There are two general types of control systems for ventilators, or ventilation, known in the art. A first type of ventilation control system delivers gas to a patient based on a frequency that is selected by the clinician and is independent of patient activity. This type of ventilation, known as “controlled mechanical ventilation,” (CMV) is used when a patient needs a ventilator to breathe for him or her. Non-limiting examples of when a patient needs CMV include when the patient is non-alert, sedated, unresponsive, or paralyzed. A second type of ventilation control system, delivers gas to a patient in response to an inspiratory effort generated by the patient. This type of ventilation, which includes “assisted ventilation” or “augmented ventilation” and may be referred to as “respiratory support”, assists the patient to breathe. Non-limiting examples of patients who need or can benefit from this type of ventilation include patients suffering from respiratory insufficiency, respiratory impairment, or breathing disorders, such as patients suffering from COPD, pulmonary fibrosis, acute respiratory distress syndrome (ARDS), neuromuscular impairment, or sleep apnea. There are also ventilators and modes of ventilation that combine the two types of ventilators described above.
All ventilators comprise a ventilation interface connecting the ventilator to the patient. These interfaces can be non-invasive or invasive. A non-limiting example of non-invasive interfaces includes a mask over the nose and/or mouth. Non-limiting examples of invasive interfaces include an endotracheal tube, a tracheostomy tube, and a transtracheal catheter, which is placed into the airway of the patient.
A number of problems can arise during ventilation. The present invention addresses the problem of physical obstruction of inspiratory or expiratory airflow, which is one problem that can arise during ventilation. In the case of mechanical ventilation, an obstruction can occur anywhere in the gas delivery circuit or breathing circuit. Typically, such an obstruction in a mechanical ventilation system is annunciated by alarms, and an attending clinician is required to correct the problem, since the patient may not be capable of doing so. In the case of respiratory support ventilation, the obstruction can occur anywhere in the gas delivery circuit or breathing circuit, as well. In the case of respiratory support ventilation, there needs to be a valve somewhere in the gas delivery circuit or breathing circuit that can open or be opened to atmosphere so that the patient can breathe ambient air through that valve to prevent suffocation. Further, if the obstruction creates an overpressure condition, the same valve or a different valve must activate or be activated to open the gas delivery circuit to atmosphere to allow the lung pressure to decrease to prevent lung barotrauma.

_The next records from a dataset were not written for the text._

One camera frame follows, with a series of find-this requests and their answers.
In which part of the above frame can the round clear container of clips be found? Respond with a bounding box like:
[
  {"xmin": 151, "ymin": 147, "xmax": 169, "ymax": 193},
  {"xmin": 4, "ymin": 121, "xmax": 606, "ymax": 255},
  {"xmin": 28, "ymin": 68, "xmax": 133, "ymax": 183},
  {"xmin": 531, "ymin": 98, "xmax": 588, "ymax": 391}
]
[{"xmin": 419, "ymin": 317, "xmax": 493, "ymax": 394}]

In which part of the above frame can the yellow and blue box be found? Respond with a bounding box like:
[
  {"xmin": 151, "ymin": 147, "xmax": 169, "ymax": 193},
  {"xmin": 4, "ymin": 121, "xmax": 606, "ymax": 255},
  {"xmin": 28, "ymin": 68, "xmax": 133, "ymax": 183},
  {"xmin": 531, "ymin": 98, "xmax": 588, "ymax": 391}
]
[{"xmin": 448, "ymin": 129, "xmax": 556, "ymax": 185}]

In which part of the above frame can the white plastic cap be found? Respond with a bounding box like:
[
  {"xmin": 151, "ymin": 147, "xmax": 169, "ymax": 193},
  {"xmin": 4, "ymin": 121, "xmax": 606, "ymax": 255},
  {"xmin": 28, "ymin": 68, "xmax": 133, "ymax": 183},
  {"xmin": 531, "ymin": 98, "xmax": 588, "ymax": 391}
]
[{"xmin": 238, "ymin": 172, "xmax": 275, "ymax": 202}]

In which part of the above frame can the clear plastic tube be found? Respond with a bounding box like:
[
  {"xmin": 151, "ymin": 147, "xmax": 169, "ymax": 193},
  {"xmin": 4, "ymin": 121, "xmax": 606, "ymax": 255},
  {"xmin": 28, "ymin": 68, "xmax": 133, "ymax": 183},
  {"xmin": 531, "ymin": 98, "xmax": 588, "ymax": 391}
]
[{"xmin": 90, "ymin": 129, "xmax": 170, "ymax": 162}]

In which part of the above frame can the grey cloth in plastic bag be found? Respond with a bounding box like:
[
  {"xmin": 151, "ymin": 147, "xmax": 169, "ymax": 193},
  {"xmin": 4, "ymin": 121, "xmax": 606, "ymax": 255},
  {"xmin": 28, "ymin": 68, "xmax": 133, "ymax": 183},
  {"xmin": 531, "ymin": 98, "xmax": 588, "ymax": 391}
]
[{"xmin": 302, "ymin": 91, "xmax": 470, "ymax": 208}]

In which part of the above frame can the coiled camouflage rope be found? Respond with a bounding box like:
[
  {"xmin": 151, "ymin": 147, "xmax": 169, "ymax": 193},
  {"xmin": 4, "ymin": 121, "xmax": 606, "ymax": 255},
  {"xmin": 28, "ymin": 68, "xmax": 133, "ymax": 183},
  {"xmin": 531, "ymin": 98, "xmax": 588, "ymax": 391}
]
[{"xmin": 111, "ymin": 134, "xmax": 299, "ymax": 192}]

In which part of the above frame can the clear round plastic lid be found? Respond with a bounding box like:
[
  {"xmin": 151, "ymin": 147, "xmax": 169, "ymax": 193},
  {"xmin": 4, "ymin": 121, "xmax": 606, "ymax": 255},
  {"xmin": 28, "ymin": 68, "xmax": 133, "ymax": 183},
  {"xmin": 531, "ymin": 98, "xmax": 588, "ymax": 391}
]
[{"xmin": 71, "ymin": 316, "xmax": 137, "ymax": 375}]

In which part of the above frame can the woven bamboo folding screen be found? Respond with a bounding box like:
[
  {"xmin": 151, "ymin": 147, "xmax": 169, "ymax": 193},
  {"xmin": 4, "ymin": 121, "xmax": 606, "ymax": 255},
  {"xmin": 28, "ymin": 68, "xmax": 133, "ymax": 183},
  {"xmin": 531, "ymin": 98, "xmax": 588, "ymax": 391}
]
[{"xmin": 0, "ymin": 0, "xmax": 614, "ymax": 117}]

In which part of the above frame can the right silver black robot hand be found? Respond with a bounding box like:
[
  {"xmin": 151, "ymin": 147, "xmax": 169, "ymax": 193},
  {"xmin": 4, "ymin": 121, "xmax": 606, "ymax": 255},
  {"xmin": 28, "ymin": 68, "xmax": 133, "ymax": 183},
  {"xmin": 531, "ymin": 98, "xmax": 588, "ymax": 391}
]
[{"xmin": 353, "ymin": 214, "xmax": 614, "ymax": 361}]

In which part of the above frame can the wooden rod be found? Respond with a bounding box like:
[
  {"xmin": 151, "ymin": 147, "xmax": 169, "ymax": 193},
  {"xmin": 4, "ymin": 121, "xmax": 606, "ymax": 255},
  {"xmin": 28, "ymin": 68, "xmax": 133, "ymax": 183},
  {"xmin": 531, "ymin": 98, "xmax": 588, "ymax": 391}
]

In a more specific type of respiratory support ventilation, the patient receives gas from the ventilator in a gas delivery circuit known as an “open” system, meaning that the patient's lungs are open to atmosphere through their normal upper airway breathing routes (trachea, mouth, and nose). In this case, referred to throughout this specification as “open ventilation,” the patient is breathing “spontaneously,” or naturally, through their upper airway, but their breathing is augmented by receiving additional gas from the ventilator through the “open” gas delivery circuit. Typically the patient exhales directly to ambient through their airway and not through the gas delivery circuit. However, in some systems or some situations, that the patient may exhale through the gas delivery circuit. An open ventilation system is described in detail in US Patent Application No. 2005/003472 (Freitag) and in US Patent Application No. 2005/0005936 (Wondka), each of which is hereby incorporated by reference herein in its entirety. The ventilation interface in an open system is typically a transtracheal catheter that is placed percutaneously through the patient's neck into the tracheal lumen. Alternatively, the ventilation catheter is placed into an un-cuffed tracheostomy tube, a tracheostomy tube with a deflated cuff, a stent or stoma guide, such as a Montgomery T-Tube, or an airway prosthesis such as that shown in US Patent Application No. 2005/003472 (Freitag).
In “open” system ventilation, one concern about obstruction is an obstruction of the upper airway. Non-limiting examples of obstruction of the upper airway that may occur include swelling of the oro-pharyngeal structures; closure of the oro-pharyngeal structures, such as that which could occur in obstructive sleep apnea syndrome; stenosis of the airway caused, for example, by tracheal malacia; rapid swelling of the airway tissues; or inadvertent inflation of a cuff on a tracheostomy tube. If any event such these, or other airway-obstructing event, occurs, the patient is obstructed or restricted from being able to spontaneously breathe, and the amount of gas received from the ventilator through the open gas delivery circuit may not be enough to sustain respiration. Hence, an inspiratory and expiratory pressure or airflow relief mechanism is warranted in these circumstances to provide an additional spontaneous breathing route for the patient. The combination of labeling and an alert patient may obviate any real safety concern; however, providing a relief mechanism may provide some significant benefit and convenience to the users, and significantly improve efficacy of the therapy, or may be a significant benefit during product misuse, or during unanticipated clinical events.